> [What is expected] Print the first line of the data below and every one after it, through the line containing "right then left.", exactly as written.

Source material below:

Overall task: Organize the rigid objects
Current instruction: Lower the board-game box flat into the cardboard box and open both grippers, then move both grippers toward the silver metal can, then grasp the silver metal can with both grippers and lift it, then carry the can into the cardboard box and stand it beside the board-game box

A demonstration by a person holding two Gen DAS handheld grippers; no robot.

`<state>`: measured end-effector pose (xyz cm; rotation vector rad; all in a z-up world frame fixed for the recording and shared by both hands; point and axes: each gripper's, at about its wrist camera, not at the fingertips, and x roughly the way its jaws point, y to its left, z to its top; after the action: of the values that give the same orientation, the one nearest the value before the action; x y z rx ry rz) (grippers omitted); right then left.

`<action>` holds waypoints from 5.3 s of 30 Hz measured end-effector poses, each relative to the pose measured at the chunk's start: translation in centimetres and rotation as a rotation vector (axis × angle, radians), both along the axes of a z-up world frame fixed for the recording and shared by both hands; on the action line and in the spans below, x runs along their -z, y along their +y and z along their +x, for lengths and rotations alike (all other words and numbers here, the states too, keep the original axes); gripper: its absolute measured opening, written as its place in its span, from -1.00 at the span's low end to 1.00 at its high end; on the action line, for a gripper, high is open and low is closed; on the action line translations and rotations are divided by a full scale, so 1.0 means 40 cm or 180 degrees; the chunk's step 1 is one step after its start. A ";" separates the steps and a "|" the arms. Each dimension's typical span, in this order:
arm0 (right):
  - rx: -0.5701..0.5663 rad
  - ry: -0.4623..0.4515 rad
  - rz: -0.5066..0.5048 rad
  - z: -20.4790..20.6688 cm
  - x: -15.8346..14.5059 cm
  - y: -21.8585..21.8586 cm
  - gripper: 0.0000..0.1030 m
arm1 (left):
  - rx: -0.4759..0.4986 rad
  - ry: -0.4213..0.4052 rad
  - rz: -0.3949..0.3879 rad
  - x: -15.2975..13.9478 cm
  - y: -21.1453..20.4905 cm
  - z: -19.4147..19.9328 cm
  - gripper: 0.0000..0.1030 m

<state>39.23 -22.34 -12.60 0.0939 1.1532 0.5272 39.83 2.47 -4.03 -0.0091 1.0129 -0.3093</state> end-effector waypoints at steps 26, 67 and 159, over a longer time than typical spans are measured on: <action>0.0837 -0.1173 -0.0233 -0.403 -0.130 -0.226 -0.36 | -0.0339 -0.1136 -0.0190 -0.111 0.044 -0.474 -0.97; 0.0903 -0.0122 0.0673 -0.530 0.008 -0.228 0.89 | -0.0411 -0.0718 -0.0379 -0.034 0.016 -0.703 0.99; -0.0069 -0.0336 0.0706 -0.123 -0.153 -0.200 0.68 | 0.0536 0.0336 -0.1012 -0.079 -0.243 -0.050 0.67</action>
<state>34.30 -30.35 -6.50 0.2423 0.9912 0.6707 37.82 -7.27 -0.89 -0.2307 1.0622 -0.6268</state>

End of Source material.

> [Task response]
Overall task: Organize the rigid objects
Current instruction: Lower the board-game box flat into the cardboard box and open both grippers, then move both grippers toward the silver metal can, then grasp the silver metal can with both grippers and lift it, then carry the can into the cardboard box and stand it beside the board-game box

A demonstration by a person holding two Gen DAS handheld grippers; no robot.

`<state>`: measured end-effector pose (xyz cm; rotation vector rad; all in a z-up world frame fixed for the recording and shared by both hands; point and axes: each gripper's, at about its wrist camera, not at the fingertips, and x roughly the way its jaws point, y to its left, z to its top; after the action: of the values that give the same orientation, the one nearest the value before the action; x y z rx ry rz) (grippers omitted); right then left.

This concludes the answer to the exercise.